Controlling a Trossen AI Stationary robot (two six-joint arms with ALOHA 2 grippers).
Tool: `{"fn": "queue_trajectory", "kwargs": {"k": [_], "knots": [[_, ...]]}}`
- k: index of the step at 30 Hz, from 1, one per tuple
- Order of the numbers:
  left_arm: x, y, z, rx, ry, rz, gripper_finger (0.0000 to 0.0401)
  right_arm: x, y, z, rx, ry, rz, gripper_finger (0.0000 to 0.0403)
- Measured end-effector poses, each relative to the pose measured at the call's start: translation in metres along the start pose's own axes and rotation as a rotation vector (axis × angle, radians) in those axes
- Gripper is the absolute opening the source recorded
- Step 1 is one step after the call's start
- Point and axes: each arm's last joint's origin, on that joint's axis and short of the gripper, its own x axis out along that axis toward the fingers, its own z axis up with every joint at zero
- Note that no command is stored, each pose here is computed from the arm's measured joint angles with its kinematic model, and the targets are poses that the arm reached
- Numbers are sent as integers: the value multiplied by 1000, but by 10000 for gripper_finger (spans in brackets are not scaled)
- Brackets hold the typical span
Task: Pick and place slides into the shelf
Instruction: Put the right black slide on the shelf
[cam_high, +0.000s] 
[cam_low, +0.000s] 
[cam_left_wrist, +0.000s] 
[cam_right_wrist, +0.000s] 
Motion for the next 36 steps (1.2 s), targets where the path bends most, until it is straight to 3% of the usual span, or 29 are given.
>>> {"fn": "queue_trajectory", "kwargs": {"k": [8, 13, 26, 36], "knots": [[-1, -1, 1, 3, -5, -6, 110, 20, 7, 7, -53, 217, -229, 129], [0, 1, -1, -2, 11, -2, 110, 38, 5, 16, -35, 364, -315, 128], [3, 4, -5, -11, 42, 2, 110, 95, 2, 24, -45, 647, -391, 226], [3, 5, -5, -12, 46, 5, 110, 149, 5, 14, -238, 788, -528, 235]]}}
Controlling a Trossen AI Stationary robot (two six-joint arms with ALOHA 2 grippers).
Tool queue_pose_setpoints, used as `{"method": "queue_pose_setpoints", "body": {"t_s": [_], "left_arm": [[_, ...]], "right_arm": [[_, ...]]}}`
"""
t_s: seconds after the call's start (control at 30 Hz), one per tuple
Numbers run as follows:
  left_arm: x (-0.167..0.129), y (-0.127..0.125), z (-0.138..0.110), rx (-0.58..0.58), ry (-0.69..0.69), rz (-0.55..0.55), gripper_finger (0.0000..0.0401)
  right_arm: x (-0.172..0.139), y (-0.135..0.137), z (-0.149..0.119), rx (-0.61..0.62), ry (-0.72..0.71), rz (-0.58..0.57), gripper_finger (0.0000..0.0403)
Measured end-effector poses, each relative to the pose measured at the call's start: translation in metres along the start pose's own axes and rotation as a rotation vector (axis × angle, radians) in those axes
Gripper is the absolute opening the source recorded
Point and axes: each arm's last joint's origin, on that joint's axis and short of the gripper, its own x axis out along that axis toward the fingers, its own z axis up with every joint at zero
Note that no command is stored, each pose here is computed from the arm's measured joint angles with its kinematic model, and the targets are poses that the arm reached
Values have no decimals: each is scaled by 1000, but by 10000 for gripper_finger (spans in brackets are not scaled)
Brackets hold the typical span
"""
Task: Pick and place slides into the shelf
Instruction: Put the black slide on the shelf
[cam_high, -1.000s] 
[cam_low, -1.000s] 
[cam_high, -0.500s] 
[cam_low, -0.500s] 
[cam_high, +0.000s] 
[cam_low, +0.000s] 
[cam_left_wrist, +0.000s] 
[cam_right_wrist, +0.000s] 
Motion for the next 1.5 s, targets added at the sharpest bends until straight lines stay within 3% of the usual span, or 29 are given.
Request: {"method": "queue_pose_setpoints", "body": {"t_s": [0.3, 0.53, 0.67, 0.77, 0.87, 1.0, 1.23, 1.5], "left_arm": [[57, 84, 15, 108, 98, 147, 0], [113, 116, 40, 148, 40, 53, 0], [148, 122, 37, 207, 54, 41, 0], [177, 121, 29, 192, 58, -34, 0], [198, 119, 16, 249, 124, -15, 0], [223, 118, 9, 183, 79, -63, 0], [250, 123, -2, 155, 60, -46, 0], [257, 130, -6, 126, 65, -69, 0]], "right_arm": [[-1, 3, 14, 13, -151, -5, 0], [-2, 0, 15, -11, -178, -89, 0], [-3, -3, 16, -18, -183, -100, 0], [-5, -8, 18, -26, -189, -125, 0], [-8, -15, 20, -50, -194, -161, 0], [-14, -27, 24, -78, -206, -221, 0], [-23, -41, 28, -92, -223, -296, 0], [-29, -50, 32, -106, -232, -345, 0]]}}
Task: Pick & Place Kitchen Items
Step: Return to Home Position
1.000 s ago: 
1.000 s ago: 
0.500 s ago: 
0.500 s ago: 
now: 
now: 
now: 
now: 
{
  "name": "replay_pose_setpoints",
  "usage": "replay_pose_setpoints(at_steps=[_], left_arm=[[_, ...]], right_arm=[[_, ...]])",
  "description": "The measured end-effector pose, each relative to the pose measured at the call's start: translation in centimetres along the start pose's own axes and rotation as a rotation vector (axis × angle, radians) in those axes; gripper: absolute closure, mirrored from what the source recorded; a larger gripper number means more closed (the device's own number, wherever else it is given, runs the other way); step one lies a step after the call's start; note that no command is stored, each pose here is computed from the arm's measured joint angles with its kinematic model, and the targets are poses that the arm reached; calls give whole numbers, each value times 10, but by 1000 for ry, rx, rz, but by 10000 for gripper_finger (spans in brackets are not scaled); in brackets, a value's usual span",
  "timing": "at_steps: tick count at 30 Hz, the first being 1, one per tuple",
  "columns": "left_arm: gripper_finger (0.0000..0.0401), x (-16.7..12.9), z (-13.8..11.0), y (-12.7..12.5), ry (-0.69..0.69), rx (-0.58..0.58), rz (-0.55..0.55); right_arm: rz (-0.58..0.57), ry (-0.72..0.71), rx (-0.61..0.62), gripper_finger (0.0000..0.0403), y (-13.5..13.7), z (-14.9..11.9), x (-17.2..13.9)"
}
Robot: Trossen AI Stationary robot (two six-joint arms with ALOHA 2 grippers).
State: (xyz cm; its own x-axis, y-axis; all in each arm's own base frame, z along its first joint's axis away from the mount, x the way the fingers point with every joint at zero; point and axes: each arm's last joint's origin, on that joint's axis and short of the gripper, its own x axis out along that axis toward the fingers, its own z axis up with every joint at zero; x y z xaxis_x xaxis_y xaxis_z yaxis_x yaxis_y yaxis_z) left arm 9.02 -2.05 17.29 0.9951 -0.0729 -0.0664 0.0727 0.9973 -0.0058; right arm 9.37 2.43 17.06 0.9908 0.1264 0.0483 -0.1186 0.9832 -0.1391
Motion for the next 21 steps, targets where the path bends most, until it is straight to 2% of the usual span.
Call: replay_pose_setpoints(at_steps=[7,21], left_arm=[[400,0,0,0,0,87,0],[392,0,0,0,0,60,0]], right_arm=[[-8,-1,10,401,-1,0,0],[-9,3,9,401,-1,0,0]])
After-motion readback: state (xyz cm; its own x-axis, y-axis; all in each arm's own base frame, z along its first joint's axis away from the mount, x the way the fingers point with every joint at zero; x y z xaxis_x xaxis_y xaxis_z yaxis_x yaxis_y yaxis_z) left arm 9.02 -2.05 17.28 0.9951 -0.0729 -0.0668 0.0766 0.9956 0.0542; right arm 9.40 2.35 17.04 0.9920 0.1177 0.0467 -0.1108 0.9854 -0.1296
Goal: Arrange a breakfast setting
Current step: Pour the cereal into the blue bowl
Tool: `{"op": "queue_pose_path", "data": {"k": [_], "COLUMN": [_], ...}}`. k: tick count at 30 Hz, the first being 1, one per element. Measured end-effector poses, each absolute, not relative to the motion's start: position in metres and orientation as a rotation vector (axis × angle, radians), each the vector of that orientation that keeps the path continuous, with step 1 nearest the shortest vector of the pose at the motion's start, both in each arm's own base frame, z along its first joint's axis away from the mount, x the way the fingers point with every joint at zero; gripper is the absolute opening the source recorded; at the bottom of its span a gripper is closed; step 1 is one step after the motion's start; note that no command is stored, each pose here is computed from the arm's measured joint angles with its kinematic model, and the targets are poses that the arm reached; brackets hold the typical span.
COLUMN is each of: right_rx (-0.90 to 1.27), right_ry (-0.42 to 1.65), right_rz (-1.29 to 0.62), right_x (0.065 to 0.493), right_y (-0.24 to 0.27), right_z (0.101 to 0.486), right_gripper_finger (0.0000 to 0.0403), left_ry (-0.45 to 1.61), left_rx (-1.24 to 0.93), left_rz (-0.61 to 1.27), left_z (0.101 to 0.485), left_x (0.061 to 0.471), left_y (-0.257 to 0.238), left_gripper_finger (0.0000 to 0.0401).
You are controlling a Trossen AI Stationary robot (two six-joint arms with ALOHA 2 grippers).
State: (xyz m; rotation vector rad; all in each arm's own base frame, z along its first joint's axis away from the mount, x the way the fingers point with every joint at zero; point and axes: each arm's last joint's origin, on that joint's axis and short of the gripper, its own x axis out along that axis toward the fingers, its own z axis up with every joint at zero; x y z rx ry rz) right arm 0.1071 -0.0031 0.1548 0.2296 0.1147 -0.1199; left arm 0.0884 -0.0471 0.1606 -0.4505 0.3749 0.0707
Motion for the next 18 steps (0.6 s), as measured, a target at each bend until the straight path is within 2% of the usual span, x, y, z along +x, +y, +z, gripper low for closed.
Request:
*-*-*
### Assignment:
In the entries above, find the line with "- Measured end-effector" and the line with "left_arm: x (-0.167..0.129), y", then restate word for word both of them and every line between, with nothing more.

### Answer to the problem:
- Measured end-effector poses, each relative to the pose measured at the call's start: translation in metres along the start pose's own axes and rotation as a rotation vector (axis × angle, radians) in those axes
- Gripper is the absolute opening the source recorded
- Step 1 is one step after the call's start
- Point and axes: each arm's last joint's origin, on that joint's axis and short of the gripper, its own x axis out along that axis toward the fingers, its own z axis up with every joint at zero
- Note that no command is stored, each pose here is computed from the arm's measured joint angles with its kinematic model, and the targets are poses that the arm reached
- Numbers are sent as integers: the value multiplied by 1000, but by 10000 for gripper_finger (spans in brackets are not scaled)
- Brackets hold the typical span
Task: Pick and place slides into the shelf
Instruction: Put the right black slide on the shelf
[cam_high, +0.000s] 
[cam_low, +0.000s] 
[cam_left_wrist, +0.000s] 
[cam_right_wrist, +0.000s] 
Motion for the next 36 steps (1.2 s), targets where the path bends most, until it is straight to 3% of the usual span, or 29 are given.
>>> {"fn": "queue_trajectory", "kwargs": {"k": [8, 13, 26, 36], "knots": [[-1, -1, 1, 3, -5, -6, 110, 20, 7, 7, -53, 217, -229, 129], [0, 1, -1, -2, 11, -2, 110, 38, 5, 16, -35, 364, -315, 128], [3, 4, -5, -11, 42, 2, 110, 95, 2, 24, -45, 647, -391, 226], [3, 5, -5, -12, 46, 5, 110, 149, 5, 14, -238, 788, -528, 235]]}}
Controlling a Trossen AI Stationary robot (two six-joint arms with ALOHA 2 grippers).
Tool queue_pose_setpoints, used as `{"method": "queue_pose_setpoints", "body": {"t_s": [_], "left_arm": [[_, ...]], "right_arm": [[_, ...]]}}`
"""
t_s: seconds after the call's start (control at 30 Hz), one per tuple
Numbers run as follows:
  left_arm: x (-0.167..0.129), y (-0.127..0.125), z (-0.138..0.110), rx (-0.58..0.58), ry (-0.69..0.69), rz (-0.55..0.55), gripper_finger (0.0000..0.0401)

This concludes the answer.